─── Data excerpt

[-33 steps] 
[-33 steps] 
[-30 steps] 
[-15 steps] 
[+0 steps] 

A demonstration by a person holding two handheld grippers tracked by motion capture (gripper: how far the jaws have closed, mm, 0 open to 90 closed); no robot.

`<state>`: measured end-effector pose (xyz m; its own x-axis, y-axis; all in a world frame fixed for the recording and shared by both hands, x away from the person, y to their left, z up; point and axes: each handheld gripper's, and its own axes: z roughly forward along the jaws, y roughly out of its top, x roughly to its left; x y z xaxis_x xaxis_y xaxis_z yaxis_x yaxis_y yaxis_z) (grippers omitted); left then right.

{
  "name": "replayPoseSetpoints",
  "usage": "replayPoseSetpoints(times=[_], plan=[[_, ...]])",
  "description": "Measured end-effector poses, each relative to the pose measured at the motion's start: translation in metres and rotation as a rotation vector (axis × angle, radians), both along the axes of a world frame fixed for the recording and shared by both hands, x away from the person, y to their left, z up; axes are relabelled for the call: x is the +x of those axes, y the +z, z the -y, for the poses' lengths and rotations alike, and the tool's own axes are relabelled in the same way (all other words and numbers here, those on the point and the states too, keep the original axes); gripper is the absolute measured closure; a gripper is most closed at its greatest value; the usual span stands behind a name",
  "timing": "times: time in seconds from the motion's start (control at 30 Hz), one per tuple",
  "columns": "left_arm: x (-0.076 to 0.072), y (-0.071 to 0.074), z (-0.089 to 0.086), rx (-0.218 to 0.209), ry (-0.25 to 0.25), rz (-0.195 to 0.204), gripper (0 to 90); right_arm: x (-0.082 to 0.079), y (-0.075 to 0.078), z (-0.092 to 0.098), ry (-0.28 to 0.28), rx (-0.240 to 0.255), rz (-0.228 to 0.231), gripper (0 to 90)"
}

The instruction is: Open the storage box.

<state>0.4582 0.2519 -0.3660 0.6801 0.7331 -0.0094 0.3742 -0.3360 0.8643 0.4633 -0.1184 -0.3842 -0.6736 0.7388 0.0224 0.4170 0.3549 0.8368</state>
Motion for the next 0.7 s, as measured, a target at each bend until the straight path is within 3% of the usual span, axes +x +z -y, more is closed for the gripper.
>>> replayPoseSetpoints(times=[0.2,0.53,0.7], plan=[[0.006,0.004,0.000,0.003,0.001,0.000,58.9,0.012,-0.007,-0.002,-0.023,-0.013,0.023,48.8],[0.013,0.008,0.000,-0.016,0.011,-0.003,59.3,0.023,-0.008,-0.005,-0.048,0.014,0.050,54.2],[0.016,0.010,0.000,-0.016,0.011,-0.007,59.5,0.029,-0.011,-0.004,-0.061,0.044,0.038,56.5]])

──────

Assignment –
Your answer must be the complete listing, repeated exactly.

Result for this task –
[-33 steps] 
[-33 steps] 
[-30 steps] 
[-15 steps] 
[+0 steps] 

A demonstration by a person holding two handheld grippers tracked by motion capture (gripper: how far the jaws have closed, mm, 0 open to 90 closed); no robot.

`<state>`: measured end-effector pose (xyz m; its own x-axis, y-axis; all in a world frame fixed for the recording and shared by both hands, x away from the person, y to their left, z up; point and axes: each handheld gripper's, and its own axes: z roughly forward along the jaws, y roughly out of its top, x roughly to its left; x y z xaxis_x xaxis_y xaxis_z yaxis_x yaxis_y yaxis_z) (grippers omitted); left then right.

{
  "name": "replayPoseSetpoints",
  "usage": "replayPoseSetpoints(times=[_], plan=[[_, ...]])",
  "description": "Measured end-effector poses, each relative to the pose measured at the motion's start: translation in metres and rotation as a rotation vector (axis × angle, radians), both along the axes of a world frame fixed for the recording and shared by both hands, x away from the person, y to their left, z up; axes are relabelled for the call: x is the +x of those axes, y the +z, z the -y, for the poses' lengths and rotations alike, and the tool's own axes are relabelled in the same way (all other words and numbers here, those on the point and the states too, keep the original axes); gripper is the absolute measured closure; a gripper is most closed at its greatest value; the usual span stands behind a name",
  "timing": "times: time in seconds from the motion's start (control at 30 Hz), one per tuple",
  "columns": "left_arm: x (-0.076 to 0.072), y (-0.071 to 0.074), z (-0.089 to 0.086), rx (-0.218 to 0.209), ry (-0.25 to 0.25), rz (-0.195 to 0.204), gripper (0 to 90); right_arm: x (-0.082 to 0.079), y (-0.075 to 0.078), z (-0.092 to 0.098), ry (-0.28 to 0.28), rx (-0.240 to 0.255), rz (-0.228 to 0.231), gripper (0 to 90)"
}

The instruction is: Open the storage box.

<state>0.4582 0.2519 -0.3660 0.6801 0.7331 -0.0094 0.3742 -0.3360 0.8643 0.4633 -0.1184 -0.3842 -0.6736 0.7388 0.0224 0.4170 0.3549 0.8368</state>
Motion for the next 0.7 s, as measured, a target at each bend until the straight path is within 3% of the usual span, axes +x +z -y, more is closed for the gripper.
>>> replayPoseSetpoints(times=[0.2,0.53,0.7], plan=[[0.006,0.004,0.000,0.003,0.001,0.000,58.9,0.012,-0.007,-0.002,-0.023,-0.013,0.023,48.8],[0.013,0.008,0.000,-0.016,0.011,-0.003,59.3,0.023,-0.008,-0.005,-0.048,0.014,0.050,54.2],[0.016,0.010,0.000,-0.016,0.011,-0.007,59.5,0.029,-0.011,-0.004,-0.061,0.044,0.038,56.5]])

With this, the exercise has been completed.